Kim Wilde galt immer als die spröde Pop Queen. Vor 35 Jahren hatte sie den Meilenstein gesetzt, mit dem sie zeigte, dass sie mehr zum New Wave passt. Geschrieben von ihrem Bruder und ihrem Vater, ist „Cambodia“ eine Hymne sonders Gleichen. Allerdings anders, als viele im deutschen Sprachraum denken. Es geht um Krieg in Südostasien. „Cambodia“ ist der englische Begriff für Kambodscha. Und hierauf nimmt Kim Wilde Bezug.

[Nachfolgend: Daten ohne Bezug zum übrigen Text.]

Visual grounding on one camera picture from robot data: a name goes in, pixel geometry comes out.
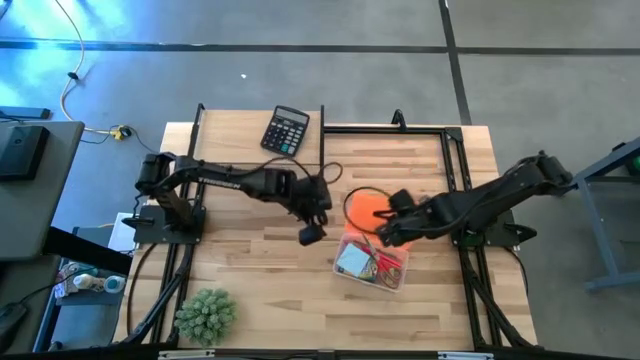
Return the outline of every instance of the calculator display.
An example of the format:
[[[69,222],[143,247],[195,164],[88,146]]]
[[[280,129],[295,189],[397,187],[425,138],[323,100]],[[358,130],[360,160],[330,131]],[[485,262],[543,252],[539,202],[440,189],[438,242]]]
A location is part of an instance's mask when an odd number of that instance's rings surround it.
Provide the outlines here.
[[[283,117],[285,119],[294,120],[294,121],[297,121],[297,122],[300,122],[300,123],[303,123],[303,124],[307,123],[307,117],[306,116],[300,115],[300,114],[296,114],[296,113],[292,113],[292,112],[289,112],[289,111],[286,111],[286,110],[283,110],[283,109],[278,109],[276,111],[276,116]]]

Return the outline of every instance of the black cable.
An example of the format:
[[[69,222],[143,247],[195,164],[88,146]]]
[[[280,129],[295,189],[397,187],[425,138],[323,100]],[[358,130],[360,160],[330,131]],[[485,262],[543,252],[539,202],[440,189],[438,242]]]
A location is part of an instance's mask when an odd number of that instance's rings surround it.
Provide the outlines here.
[[[142,145],[142,147],[144,147],[145,149],[149,150],[150,152],[152,152],[152,153],[154,153],[154,154],[157,154],[157,153],[158,153],[156,150],[153,150],[153,149],[151,149],[150,147],[148,147],[148,146],[147,146],[147,145],[146,145],[146,144],[145,144],[145,143],[140,139],[140,135],[138,135],[138,130],[136,130],[136,129],[134,129],[133,127],[128,126],[128,125],[127,125],[127,127],[128,127],[129,129],[131,129],[131,132],[133,132],[133,135],[135,135],[135,136],[136,136],[136,139],[138,139],[138,142],[140,143],[140,145]]]
[[[144,195],[139,194],[137,195],[134,200],[136,201],[136,204],[133,205],[133,215],[131,216],[132,218],[136,218],[136,212],[138,212],[138,206],[140,206],[140,198],[143,197]]]
[[[52,288],[52,287],[54,287],[54,286],[56,286],[58,284],[62,284],[63,282],[67,281],[67,279],[69,279],[70,277],[72,277],[74,275],[77,275],[77,274],[83,273],[83,272],[87,272],[87,271],[93,270],[93,269],[97,269],[97,267],[94,266],[94,267],[91,267],[91,268],[88,268],[88,269],[82,269],[82,270],[78,270],[78,271],[76,271],[74,273],[71,273],[71,274],[67,275],[67,277],[65,277],[64,279],[62,279],[62,280],[60,280],[58,282],[55,282],[55,283],[49,284],[49,285],[45,285],[45,286],[43,286],[43,287],[41,287],[39,289],[36,289],[36,290],[28,293],[20,301],[18,301],[18,303],[24,303],[25,301],[29,300],[30,297],[32,297],[33,295],[39,293],[40,291],[47,290],[47,289]]]
[[[111,134],[111,131],[113,131],[113,129],[117,128],[118,126],[120,126],[120,125],[112,125],[111,127],[109,127],[108,130],[95,130],[95,131],[104,131],[104,132],[106,132],[105,135],[104,135],[104,138],[102,138],[102,140],[100,140],[100,141],[89,141],[89,140],[80,139],[80,142],[83,142],[85,144],[100,145],[100,144],[104,143],[105,141],[107,141],[107,139],[109,139],[111,136],[113,136]]]
[[[4,121],[0,121],[0,124],[1,124],[1,123],[8,123],[8,122],[12,122],[12,121],[18,122],[18,123],[20,123],[21,125],[22,125],[22,124],[24,124],[24,120],[22,120],[22,119],[18,119],[18,118],[15,118],[15,117],[13,117],[13,116],[5,115],[5,113],[3,113],[2,111],[0,111],[0,119],[7,119],[7,120],[4,120]]]
[[[527,269],[525,269],[524,264],[522,263],[522,260],[520,260],[520,257],[518,256],[518,254],[516,254],[515,251],[513,251],[511,248],[507,246],[503,247],[503,249],[505,249],[509,254],[511,254],[511,256],[513,256],[518,261],[518,264],[520,264],[520,270],[522,270],[522,279],[524,280],[524,291],[528,297],[529,296],[529,279],[527,278]]]
[[[351,196],[353,196],[353,194],[355,194],[356,192],[361,191],[361,190],[372,190],[372,191],[375,191],[375,192],[383,194],[387,198],[390,198],[391,195],[388,192],[386,192],[386,191],[384,191],[382,189],[378,189],[378,188],[373,187],[373,186],[360,186],[360,187],[357,187],[357,188],[349,191],[347,196],[344,197],[344,201],[342,202],[342,213],[344,214],[345,220],[347,220],[349,222],[349,224],[351,224],[351,226],[353,226],[354,228],[356,228],[357,230],[359,230],[359,231],[361,231],[361,232],[363,232],[365,234],[377,235],[375,231],[367,230],[365,228],[360,227],[359,225],[356,225],[351,220],[351,218],[349,217],[349,214],[347,212],[347,202],[348,202],[349,198],[351,198]]]
[[[142,257],[140,258],[140,262],[138,266],[136,266],[136,270],[133,272],[133,277],[131,278],[131,286],[129,287],[129,295],[127,298],[127,336],[131,335],[131,300],[133,299],[133,290],[136,286],[136,281],[138,280],[138,275],[140,274],[140,270],[142,269],[142,265],[151,254],[151,251],[156,247],[157,244],[149,245],[149,248],[144,251]]]
[[[340,169],[340,172],[338,173],[338,175],[331,181],[327,181],[327,179],[325,179],[325,182],[327,183],[327,185],[333,184],[336,181],[340,180],[340,178],[342,177],[342,172],[344,171],[344,167],[342,166],[342,164],[340,164],[339,162],[336,161],[332,161],[330,163],[324,164],[321,168],[320,171],[318,171],[318,175],[321,178],[324,178],[324,170],[326,168],[328,168],[329,166],[337,166]]]
[[[296,159],[290,158],[290,157],[287,157],[287,156],[279,156],[279,157],[275,157],[273,159],[269,159],[269,160],[265,161],[264,163],[262,163],[261,165],[253,168],[253,169],[250,169],[250,170],[247,170],[247,171],[242,171],[239,174],[233,174],[233,175],[230,175],[230,176],[243,177],[243,176],[251,175],[251,174],[254,174],[254,173],[264,169],[265,167],[267,167],[267,165],[269,165],[269,164],[271,164],[273,162],[279,161],[279,160],[286,160],[286,161],[289,161],[289,162],[292,162],[292,163],[296,164],[300,169],[302,169],[302,171],[305,173],[305,175],[307,175],[307,177],[311,177],[311,174],[309,173],[307,168],[305,168],[302,164],[300,164]]]
[[[491,189],[491,190],[485,192],[484,194],[482,194],[480,197],[478,197],[476,199],[476,201],[474,201],[474,203],[472,205],[467,207],[467,209],[462,214],[460,214],[455,220],[453,220],[449,224],[443,225],[443,226],[439,226],[439,227],[436,227],[436,228],[428,228],[428,229],[399,228],[398,231],[422,232],[422,234],[424,236],[428,237],[429,233],[431,233],[431,234],[436,233],[436,235],[438,235],[439,233],[447,232],[449,230],[452,230],[456,226],[460,225],[460,223],[464,222],[466,220],[466,217],[469,214],[471,214],[471,212],[473,210],[502,199],[502,198],[497,198],[497,199],[492,199],[492,200],[489,200],[489,201],[486,201],[486,202],[482,202],[485,198],[487,198],[487,196],[492,195],[492,194],[496,193],[497,191],[501,190],[505,186],[505,184],[508,183],[508,180],[510,179],[511,174],[515,173],[520,167],[524,166],[526,163],[528,163],[528,162],[530,162],[532,160],[535,160],[537,158],[538,158],[538,156],[529,156],[529,157],[526,157],[526,158],[521,159],[520,161],[518,161],[514,166],[509,168],[504,173],[504,175],[502,175],[502,181],[500,181],[500,183],[494,189]]]

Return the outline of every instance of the orange object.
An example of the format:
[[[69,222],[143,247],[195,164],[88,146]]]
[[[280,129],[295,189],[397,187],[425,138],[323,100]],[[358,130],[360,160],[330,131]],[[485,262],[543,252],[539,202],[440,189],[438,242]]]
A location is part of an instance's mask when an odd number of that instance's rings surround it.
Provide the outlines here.
[[[384,219],[373,216],[374,211],[389,210],[389,200],[376,193],[367,193],[366,190],[358,191],[351,196],[351,205],[349,206],[348,213],[349,218],[359,227],[374,231],[378,226],[385,223]],[[346,232],[359,233],[360,230],[356,229],[351,223],[345,221],[344,230]],[[382,242],[373,234],[366,234],[369,241],[373,246],[382,248]],[[399,249],[409,251],[412,243],[408,242]]]

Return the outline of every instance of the calculator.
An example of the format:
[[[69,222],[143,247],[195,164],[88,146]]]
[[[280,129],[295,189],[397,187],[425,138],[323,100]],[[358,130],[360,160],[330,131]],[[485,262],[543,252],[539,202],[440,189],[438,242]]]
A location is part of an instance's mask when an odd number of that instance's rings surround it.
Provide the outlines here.
[[[262,137],[263,148],[285,156],[295,156],[309,124],[309,115],[290,107],[276,106]]]

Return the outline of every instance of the paper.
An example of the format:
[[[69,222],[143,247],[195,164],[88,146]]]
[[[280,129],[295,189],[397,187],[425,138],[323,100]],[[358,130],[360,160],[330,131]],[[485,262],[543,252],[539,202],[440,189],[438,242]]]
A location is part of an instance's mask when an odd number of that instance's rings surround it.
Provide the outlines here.
[[[349,244],[340,254],[337,265],[355,276],[360,276],[370,258],[369,254]]]

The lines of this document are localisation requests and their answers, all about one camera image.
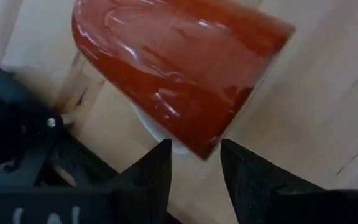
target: bolt
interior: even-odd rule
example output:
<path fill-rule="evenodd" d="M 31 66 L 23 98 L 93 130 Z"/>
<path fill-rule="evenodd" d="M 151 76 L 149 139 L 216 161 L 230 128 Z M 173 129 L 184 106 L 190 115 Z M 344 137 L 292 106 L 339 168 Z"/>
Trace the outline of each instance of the bolt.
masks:
<path fill-rule="evenodd" d="M 47 121 L 48 127 L 54 128 L 56 126 L 56 120 L 55 118 L 49 118 Z"/>

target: glossy red glaze
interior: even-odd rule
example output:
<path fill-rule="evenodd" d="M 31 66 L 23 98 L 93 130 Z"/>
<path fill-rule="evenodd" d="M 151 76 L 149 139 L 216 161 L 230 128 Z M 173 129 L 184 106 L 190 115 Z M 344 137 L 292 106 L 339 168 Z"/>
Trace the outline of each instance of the glossy red glaze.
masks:
<path fill-rule="evenodd" d="M 78 48 L 162 127 L 206 159 L 293 27 L 204 0 L 77 0 Z"/>

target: wooden table
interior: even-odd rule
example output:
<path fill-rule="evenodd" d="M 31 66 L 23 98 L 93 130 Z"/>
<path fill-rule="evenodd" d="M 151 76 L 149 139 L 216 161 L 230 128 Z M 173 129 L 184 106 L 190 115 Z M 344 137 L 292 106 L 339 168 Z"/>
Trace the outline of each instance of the wooden table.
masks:
<path fill-rule="evenodd" d="M 233 122 L 230 138 L 322 187 L 358 188 L 358 1 L 241 0 L 297 32 Z M 0 66 L 121 171 L 156 144 L 128 99 L 78 53 L 74 0 L 0 0 Z M 169 210 L 183 223 L 236 223 L 217 150 L 174 155 Z"/>

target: light wood surface
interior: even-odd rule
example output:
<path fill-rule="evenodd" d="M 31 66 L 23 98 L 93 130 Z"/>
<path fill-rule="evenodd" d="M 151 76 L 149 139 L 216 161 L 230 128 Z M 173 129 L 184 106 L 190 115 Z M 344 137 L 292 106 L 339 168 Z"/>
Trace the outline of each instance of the light wood surface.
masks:
<path fill-rule="evenodd" d="M 358 1 L 241 0 L 297 28 L 227 137 L 322 187 L 358 188 Z M 78 53 L 74 0 L 0 0 L 0 66 L 118 171 L 156 142 L 128 99 Z M 169 210 L 183 223 L 236 223 L 219 150 L 174 155 Z"/>

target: wood grain
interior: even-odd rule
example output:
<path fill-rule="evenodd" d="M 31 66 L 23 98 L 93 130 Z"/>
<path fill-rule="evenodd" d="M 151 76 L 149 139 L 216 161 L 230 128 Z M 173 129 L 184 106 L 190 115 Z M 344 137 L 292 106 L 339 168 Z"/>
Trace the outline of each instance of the wood grain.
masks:
<path fill-rule="evenodd" d="M 322 187 L 358 188 L 358 1 L 238 1 L 296 33 L 227 137 Z M 0 0 L 0 64 L 48 105 L 73 113 L 72 133 L 124 170 L 156 142 L 129 100 L 78 54 L 73 4 Z M 219 150 L 206 162 L 174 155 L 168 209 L 184 223 L 237 223 Z"/>

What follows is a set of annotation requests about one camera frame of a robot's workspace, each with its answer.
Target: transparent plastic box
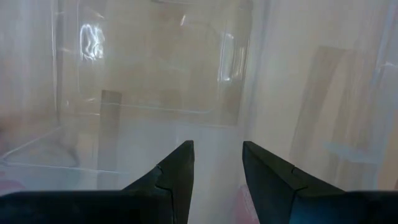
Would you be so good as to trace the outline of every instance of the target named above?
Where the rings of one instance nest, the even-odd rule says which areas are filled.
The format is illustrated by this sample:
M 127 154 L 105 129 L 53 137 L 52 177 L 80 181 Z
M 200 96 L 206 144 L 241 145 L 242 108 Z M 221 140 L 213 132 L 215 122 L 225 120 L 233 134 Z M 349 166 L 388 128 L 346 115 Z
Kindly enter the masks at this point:
M 395 0 L 0 0 L 0 195 L 122 189 L 186 140 L 189 223 L 249 210 L 255 223 L 244 140 L 345 190 L 393 189 L 396 12 Z
M 0 1 L 0 194 L 122 189 L 192 139 L 190 222 L 229 223 L 265 8 Z

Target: pink object
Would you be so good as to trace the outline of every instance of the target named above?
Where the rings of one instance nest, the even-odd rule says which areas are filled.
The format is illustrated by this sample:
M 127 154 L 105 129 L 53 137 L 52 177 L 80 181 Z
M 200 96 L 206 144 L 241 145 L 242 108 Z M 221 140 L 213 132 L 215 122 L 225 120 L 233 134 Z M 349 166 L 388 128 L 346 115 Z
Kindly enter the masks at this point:
M 247 185 L 241 186 L 236 197 L 236 224 L 260 224 Z

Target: clear plastic container
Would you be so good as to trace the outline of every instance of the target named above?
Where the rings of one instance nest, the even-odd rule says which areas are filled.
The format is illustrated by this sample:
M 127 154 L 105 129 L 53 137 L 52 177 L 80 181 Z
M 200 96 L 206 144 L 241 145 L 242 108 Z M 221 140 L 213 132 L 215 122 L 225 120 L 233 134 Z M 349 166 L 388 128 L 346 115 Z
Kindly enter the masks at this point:
M 256 220 L 244 139 L 345 190 L 392 189 L 396 8 L 0 0 L 0 194 L 121 189 L 188 139 L 190 223 Z
M 265 8 L 1 0 L 0 194 L 122 189 L 192 139 L 190 223 L 230 223 Z

Er war in Thailand stationiert und sie seine Braut bei der Airforce. Er flog gewöhnlich an Wochenenden, so was das leichte Leben. Aber dann wendete sich das Blatt, und er veränderte sich. Sie wunderte sich erst nicht, sie dachte nicht daran, dass es seltsam ist. Dann erhielt er einen Anruf, dass er in der Nacht verschwinden soll. Er konnte nicht viel sagen, aber es würde alles gut werden. Er musste nicht packen, sie würden sich in der nächsten Nacht treffen. Er hatte einen Job zu erledigen, nämlich nach Kambodscha zu fliegen.
Als die Nächte vergingen, versuchte sie, sich an früher zu erinnern, an sein Aussehen, an sein Lachen. Sie wird nie erfahren, was in seiner Seele vorging. Sie könnte es nicht herausfinden und nicht ertragen. Er hatte die traurigsten Augen, die je ein Mädchen sah. Er weinte manche Nacht, als habe er in einem Traum gelebt. Und als sie ihn festhielt, suchte er immer ihr Gesicht, als würde sie die Wahrheit kennen: Verschollen in Kambodscha.
Und dann bekam sie einen Anruf. Es hieß, er würde bald zuhause sein. Sie musste Koffer packen, und sie würden eine Verabredung haben. Aber nun ist es ein Jahr her ohne ein Wort. Und all die gekannte Liebe ist in Rauch aufgegangen. Jetzt sind die Jahre vergangen. Und es ist nur eine Sache geblieben, die sie sicher weiß: Sie würde sein Gesicht wiedersehen.
So, einmal komplette Textübersetzung. „Cambodia“ erzählt natürlich eine Liebesgeschichte. Aber irgendwie wie im Pearl-Harbor-Stil. Das Lied ist inspiriert von der zum Teil geheim durchgeführten Bombardierung Kambodschas während des Vietnamkrieges. Die zum Teil recht asiatisch anmutende Instrumentierung unterstreicht das Ansinnen, hier auf den über 10 Jahre dauernden, fürchterlichen Krieg in Südostasien hinzuweisen. Zum Zeitpunkt der Veröffentlichung von „Cambodia“ war der gerade einmal 6 Jahre her.
Nach „Cambodia“ war in Deutschland Kim Wilde nie höher platziert. Das Lied schaffte es hier bis auf Platz 2. 11 Wochen lang war es auf Platz eins in der Schweiz. Und mit diesem Lied hatte sich Kim Wilde mit 21 Jahren ein gigantisches Denkmal gesetzt. Wie beeindruckend das Werk ist, hört man ihm irgendwie immernoch an. Aber am Ende müssen wir leider dazu auffordern, dieses Lied nicht als Party-Hymne herzunehmen. Dafür ist das Thema viel zu ernst. Aber das Lied ist halt einfach großartig. Finden Sie nicht auch?